- **Task to carry out**:
Look below for the line that has "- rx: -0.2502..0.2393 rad". Set down the lines from there through the line that has "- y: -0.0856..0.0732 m", exactly as written.

Top of Raw data

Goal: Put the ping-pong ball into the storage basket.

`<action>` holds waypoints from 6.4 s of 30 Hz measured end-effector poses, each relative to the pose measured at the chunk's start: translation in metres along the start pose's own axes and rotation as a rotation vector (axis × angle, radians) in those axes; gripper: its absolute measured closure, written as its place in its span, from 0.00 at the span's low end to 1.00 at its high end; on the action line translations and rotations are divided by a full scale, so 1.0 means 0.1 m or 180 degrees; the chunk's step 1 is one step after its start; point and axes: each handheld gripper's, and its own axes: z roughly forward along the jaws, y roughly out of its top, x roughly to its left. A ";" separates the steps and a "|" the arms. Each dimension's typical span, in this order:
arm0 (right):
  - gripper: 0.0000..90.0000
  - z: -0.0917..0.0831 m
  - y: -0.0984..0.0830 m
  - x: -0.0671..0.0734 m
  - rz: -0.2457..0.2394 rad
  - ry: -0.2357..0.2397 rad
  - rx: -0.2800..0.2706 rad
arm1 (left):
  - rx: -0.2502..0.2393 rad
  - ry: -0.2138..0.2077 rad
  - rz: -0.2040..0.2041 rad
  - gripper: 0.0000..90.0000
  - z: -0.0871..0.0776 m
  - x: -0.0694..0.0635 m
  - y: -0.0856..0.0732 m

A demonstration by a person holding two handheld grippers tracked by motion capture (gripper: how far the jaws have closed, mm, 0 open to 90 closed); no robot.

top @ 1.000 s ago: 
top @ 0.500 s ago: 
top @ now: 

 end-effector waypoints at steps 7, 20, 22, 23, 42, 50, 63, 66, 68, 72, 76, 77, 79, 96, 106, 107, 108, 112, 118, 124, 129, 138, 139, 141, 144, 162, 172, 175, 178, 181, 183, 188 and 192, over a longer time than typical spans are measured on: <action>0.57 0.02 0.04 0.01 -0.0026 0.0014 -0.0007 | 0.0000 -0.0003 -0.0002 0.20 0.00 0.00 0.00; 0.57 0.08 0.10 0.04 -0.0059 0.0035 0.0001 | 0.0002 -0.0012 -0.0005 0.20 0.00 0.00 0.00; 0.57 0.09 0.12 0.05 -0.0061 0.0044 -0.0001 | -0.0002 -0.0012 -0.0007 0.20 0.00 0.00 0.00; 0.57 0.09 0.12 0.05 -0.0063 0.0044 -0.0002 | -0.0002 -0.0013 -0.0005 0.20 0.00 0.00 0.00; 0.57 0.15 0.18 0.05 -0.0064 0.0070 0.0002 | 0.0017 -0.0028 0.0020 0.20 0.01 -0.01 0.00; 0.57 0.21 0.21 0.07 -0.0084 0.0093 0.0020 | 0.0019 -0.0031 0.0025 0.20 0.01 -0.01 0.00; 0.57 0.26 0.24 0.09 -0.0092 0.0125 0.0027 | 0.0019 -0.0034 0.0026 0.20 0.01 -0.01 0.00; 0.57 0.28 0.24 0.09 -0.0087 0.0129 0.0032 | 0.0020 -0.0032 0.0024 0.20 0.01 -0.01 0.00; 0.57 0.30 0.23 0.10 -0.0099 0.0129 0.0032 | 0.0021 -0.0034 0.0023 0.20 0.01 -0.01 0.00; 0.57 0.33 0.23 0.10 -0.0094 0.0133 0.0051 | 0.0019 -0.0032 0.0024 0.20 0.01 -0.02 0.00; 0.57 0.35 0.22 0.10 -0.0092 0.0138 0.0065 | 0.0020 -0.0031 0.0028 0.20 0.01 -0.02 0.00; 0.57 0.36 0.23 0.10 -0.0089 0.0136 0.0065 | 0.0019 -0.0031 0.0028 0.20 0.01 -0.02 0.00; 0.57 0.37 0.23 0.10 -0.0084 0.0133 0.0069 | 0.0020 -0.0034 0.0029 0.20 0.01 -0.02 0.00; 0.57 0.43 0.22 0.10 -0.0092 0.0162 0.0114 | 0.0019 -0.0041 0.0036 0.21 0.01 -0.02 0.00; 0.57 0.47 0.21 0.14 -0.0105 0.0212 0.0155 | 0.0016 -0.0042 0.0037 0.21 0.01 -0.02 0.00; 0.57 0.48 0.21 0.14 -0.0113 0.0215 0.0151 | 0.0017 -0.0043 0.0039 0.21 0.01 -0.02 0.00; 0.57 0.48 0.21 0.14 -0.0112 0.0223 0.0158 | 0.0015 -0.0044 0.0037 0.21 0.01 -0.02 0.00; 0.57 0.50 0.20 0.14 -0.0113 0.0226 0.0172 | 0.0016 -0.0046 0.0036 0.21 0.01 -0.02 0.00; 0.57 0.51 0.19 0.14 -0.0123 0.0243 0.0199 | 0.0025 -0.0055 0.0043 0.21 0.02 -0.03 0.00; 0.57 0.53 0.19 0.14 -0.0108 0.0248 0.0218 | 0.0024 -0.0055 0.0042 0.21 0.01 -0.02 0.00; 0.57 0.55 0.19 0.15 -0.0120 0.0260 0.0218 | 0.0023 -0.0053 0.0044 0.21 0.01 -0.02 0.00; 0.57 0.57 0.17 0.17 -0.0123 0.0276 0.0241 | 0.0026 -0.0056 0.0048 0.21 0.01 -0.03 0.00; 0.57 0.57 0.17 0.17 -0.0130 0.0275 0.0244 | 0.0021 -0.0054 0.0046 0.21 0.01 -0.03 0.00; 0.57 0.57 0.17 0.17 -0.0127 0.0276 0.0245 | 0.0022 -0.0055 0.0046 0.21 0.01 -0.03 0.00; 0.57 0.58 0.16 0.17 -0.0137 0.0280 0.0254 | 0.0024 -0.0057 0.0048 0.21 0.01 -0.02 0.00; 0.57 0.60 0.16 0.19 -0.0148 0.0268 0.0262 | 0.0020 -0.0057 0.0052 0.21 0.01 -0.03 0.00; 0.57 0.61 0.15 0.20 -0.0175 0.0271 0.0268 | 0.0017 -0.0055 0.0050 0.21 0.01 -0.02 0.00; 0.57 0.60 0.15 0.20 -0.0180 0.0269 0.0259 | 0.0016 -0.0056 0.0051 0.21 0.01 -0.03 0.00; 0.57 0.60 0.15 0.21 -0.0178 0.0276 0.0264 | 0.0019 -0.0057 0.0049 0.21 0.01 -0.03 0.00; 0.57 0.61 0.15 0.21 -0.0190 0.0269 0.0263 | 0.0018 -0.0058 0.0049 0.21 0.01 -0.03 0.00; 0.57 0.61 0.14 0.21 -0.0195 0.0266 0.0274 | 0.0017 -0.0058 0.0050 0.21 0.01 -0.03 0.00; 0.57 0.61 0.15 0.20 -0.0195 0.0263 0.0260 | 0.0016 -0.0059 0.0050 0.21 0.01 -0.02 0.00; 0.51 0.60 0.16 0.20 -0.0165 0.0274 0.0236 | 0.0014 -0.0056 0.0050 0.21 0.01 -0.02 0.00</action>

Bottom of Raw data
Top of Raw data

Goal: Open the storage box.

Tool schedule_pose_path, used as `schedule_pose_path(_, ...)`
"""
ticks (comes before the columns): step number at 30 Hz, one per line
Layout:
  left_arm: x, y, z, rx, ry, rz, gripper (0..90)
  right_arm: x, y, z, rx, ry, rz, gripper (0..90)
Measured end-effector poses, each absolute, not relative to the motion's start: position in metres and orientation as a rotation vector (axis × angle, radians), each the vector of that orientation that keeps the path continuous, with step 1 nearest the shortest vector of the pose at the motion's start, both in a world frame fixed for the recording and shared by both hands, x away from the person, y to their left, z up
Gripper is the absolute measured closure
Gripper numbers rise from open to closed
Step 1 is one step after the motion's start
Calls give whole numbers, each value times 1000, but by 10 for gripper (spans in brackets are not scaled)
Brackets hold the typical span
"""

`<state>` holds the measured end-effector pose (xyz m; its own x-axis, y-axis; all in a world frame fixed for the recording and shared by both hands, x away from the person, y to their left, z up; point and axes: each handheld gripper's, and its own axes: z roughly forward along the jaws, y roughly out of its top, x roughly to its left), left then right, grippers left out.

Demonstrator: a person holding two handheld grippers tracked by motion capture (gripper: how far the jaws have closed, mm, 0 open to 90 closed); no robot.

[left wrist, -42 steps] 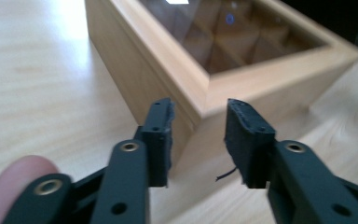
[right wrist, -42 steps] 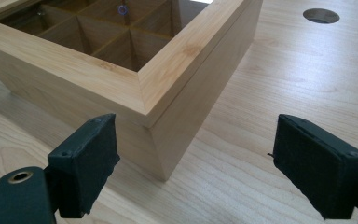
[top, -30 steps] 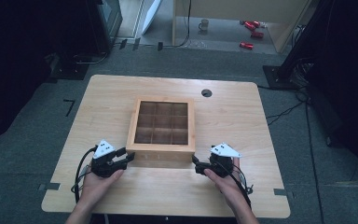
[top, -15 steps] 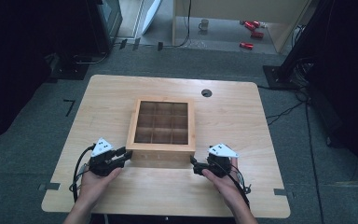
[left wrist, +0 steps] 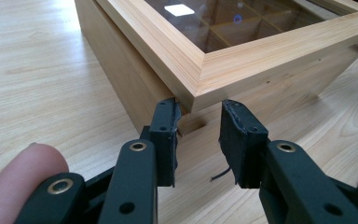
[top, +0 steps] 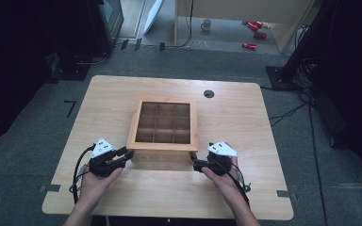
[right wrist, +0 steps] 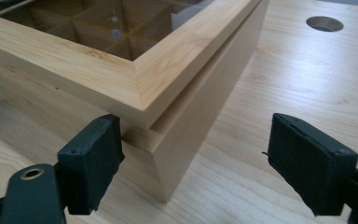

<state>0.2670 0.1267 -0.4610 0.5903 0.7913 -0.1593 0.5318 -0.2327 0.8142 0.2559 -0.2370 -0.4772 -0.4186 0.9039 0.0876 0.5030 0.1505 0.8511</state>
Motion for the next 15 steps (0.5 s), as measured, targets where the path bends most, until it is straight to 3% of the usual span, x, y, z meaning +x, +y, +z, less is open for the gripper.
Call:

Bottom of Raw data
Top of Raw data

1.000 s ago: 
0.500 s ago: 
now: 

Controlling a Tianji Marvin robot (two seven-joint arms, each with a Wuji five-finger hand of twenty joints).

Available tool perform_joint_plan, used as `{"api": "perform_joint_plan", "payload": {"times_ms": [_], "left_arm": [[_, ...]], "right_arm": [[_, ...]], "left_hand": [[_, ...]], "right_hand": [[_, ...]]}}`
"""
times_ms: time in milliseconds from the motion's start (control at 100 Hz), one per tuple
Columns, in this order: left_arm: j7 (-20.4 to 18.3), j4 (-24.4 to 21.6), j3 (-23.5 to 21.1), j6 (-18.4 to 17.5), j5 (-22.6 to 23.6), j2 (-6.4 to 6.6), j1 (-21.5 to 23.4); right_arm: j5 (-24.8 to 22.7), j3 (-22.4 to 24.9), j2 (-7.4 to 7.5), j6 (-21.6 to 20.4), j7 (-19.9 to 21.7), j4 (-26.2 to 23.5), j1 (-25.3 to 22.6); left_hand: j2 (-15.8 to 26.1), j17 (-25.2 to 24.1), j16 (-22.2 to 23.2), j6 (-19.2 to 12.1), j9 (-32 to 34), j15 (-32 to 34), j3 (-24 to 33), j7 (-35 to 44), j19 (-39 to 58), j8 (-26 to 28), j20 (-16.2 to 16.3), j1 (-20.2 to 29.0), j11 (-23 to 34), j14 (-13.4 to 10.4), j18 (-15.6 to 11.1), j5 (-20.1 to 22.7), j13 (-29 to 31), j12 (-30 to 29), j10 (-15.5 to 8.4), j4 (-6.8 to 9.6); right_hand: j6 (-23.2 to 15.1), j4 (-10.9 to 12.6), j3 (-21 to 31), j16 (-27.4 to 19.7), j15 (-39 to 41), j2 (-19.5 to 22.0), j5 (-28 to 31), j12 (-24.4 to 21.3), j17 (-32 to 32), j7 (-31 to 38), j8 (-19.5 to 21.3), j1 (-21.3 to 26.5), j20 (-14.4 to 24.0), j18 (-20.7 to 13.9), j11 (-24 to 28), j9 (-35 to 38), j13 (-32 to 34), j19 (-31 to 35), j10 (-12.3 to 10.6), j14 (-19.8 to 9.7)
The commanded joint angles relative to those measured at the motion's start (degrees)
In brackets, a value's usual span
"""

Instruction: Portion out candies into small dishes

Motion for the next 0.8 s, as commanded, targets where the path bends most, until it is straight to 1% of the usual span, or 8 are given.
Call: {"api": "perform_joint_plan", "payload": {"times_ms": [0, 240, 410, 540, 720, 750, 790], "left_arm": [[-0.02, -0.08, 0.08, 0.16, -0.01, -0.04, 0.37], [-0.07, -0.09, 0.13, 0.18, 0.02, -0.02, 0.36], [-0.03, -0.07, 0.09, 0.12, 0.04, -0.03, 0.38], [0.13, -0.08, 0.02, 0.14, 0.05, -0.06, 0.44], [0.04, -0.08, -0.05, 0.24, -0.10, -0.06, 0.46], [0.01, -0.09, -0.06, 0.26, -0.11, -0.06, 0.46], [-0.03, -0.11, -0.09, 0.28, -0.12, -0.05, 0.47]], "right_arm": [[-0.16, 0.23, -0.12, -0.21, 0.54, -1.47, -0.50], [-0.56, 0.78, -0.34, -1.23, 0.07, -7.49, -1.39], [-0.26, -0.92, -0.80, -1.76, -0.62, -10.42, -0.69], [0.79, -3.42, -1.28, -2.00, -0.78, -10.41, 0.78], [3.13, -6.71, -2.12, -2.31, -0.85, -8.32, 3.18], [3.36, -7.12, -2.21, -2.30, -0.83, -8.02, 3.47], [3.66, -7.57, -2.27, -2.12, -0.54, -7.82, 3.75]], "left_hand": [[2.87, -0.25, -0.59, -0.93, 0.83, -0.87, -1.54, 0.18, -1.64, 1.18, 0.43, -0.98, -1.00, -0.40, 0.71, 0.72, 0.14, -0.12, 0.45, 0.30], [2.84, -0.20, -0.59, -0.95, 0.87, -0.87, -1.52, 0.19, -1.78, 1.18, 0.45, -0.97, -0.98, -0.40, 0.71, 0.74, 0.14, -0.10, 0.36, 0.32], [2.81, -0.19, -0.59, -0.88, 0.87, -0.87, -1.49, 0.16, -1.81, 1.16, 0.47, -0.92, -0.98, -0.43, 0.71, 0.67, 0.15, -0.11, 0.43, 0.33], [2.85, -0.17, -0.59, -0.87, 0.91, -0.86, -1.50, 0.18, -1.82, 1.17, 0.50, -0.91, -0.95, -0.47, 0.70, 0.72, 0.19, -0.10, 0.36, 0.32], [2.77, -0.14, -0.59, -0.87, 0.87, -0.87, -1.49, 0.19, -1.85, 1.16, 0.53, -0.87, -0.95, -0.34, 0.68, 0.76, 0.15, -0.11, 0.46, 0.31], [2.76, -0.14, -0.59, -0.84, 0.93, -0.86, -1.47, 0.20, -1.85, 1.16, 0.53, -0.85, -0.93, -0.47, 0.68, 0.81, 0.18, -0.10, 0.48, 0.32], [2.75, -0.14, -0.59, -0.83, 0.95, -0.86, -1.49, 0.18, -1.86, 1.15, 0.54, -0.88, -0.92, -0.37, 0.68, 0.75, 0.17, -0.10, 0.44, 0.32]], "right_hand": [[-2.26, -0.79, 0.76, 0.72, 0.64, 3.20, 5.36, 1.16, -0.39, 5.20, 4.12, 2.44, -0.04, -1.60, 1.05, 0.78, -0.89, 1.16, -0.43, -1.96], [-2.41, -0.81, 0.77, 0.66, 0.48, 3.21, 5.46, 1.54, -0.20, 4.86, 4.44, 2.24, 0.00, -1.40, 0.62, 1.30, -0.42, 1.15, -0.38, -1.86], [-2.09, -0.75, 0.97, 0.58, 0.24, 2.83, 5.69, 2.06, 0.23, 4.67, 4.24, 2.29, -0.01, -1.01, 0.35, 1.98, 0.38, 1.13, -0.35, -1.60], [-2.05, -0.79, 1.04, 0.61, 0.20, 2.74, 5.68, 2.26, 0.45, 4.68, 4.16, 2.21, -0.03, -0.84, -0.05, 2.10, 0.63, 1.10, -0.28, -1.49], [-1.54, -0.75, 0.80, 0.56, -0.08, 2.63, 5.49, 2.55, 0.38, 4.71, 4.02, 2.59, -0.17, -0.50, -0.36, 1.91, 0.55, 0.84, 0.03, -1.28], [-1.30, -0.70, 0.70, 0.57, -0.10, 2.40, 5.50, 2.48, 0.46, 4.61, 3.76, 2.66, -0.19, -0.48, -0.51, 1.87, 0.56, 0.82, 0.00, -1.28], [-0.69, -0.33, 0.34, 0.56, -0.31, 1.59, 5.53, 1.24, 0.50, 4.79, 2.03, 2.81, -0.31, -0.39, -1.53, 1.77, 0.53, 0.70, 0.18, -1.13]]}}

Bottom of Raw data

- **Response below**:
  - rx: -0.2502..0.2393 rad
  - ry: -0.2138..0.2077 rad
  - rz: -0.2040..0.2041 rad
  - gripper: 0.0000..90.0000
  - z: -0.0871..0.0776 m
  - x: -0.0694..0.0635 m
  - y: -0.0856..0.0732 m

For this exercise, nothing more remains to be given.